К своему сообщению Меттерних добавил несколько чрезвычайно важных объяснений. Он сказал, что до вечера 10 августа у Австрии не будет договоренностей с воюющими державами, что до тех пор она сможет вести конфиденциальные переговоры с Наполеоном, принимать его предложения и даже навязывать их державам коалиции, но начиная с 11-го, она будет связана с ними, не сможет ничего выслушивать, не сообщая им об этом, и будет вынуждена не допускать никаких условий мира без их согласия.
Эти замечания заслуживали самого серьезного внимания, ибо разница между переговорами 10-го и переговорами 11-го или 12-го состояла в зависимости от Австрии, которая желала мира, потому что боялась войны, и в зависимости от держав коалиции, которые не хотели мира, потому что от войны ожидали большего.
Ответ, доставленный Меттернихом 8 августа и переписанный днем, мог дойти до Наполеона только 9-го, и действительно дошел до него 9 августа в три часа после полудня. Надо было бы, подписываясь под жертвами, которых от него требовали и которые являлись только жертвами самолюбия, решиться на них тотчас и отправить ответ прямо вечером 9-го, дабы утром он прибыл в Прагу, сопровождаемый полномочиями для Коленкура. Но ничего этого Наполеон, к сожалению, не сделал.
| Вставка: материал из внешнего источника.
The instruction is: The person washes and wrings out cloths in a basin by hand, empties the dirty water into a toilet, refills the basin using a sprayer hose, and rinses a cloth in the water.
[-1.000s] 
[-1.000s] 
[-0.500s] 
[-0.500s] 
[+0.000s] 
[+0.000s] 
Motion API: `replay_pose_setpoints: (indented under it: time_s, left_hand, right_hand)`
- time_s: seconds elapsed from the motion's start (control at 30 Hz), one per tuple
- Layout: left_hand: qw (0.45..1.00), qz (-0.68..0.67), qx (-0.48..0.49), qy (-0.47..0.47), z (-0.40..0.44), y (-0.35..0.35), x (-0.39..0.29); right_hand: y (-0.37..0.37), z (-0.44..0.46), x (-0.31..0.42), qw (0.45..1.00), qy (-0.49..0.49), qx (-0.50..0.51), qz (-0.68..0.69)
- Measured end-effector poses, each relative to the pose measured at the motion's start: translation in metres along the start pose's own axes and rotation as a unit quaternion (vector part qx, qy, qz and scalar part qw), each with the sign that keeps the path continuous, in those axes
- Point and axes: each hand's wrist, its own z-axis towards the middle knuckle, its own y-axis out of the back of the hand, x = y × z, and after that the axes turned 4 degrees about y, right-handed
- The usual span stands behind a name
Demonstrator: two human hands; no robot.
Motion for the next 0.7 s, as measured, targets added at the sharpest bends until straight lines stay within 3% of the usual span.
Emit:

Проведя всю ночь с Маре за проверкой и перепроверкой списков личного состава и убедившись, что может противостоять всему, Наполеон счел должным настаивать на своих условиях и не делать ради мира никаких уступок. Вот условия, на которых он остановился. Он соглашался пожертвовать Великим герцогством Варшавским, но не хотел, несколько увеличивая Пруссию, вознаграждать ее за то, что он называл предательством. Он допускал, что ей будет предоставлена наибольшая часть герцогства, даже всё герцогство целиком, если Россия и Австрия согласятся на такую жертву ради нее; но он хотел отбросить ее за Одер, забрать у нее в пользу Саксонии Бранденбург, Берлин и Потсдам, то есть ее родную землю и ее славу, поместить ее между Одером и Вислой, сделав таким образом скорее польской, нежели германской державой, предоставить ей выбрать столицей Варшаву или Кенигсберг и не отдавать ей Данциг, который вновь сделается свободным городом. На ее месте, между Одером и Эльбой, он хотел поместить Саксонию и присвоить ей всё пространство, протиравшееся от Дрездена до Берлина. Что до Любека, Гамбурга и Бремена, это были части конституционной территории Империи, и Наполеон не терпел, чтобы о них даже заводили речь. Забрать же у него титул протектора Рейнского союза значило желать ему унижения, поскольку признавалось, что титул этот абсолютно пустой. Что до Иллирии, Наполеон готов вернуть ее Австрии, но оставив за собой Истрию, то есть Триест, единственный предмет, которого Австрия пламенно желала. Он намеревался также сохранить несколько позиций за Юлианскими Альпами, такие как Виллах и Гориц, словом, все выходы в Иллирию, заявив, что без этих позиций не может быть уверен в безопасности Венеции (то есть что не будет чувствовать себя в безопасности у себя дома, не располагая ключами от дома чужого). На этих условиях Наполеон был готов заключить мир, не считая себя обиженным, и соглашался вернуться со своими армиями на Рейн. При других условиях он предпочитал годами бороться против всей Европы. Вот такие предложения были рождены размышлениями той роковой ночи.
Тем не менее, поскольку не было ни малейшего шанса, что Австрия сможет добиться от своих будущих союзников оставления Пруссией Берлина, дабы составить из Саксонии фальшивую Пруссию, без прошлого, без содержания, без реальности, он разрешил Коленкуру отказаться от этого первого проекта, если он не будет принят. В этом случае он соглашался оставить Пруссии, помимо предоставляемых ей частей герцогства Варшавского, все ее бывшие владения между Одером и Эльбой, оставив свободным городом Данциг, по-прежнему не допуская разговоров о Любеке, Гамбурге, Бремене и Рейнском союзе и возвращая Иллирию только при условии удержания Истрии и Триеста, потому что, повторил он, желать Триеста — значит желать Венеции.
Утром 10-го Наполеон послал свои последние решения Коленкуру. Курьер, который их нес, не мог прибыть раньше 11-го. Наполеон вовсе не тревожился по поводу задержки и в ожидании ответа отдавал все необходимые распоряжения о возобновлении военных действий 17 августа.
День 10-го протек в Праге без известий из Дрездена, к великому удовлетворению переговорщиков Пруссии и России, к великой скорби Коленкура и к великому сожалению Меттерниха, который хоть и принял решение, но не мог думать без страха за Австрию об ужасе новой войны с Францией.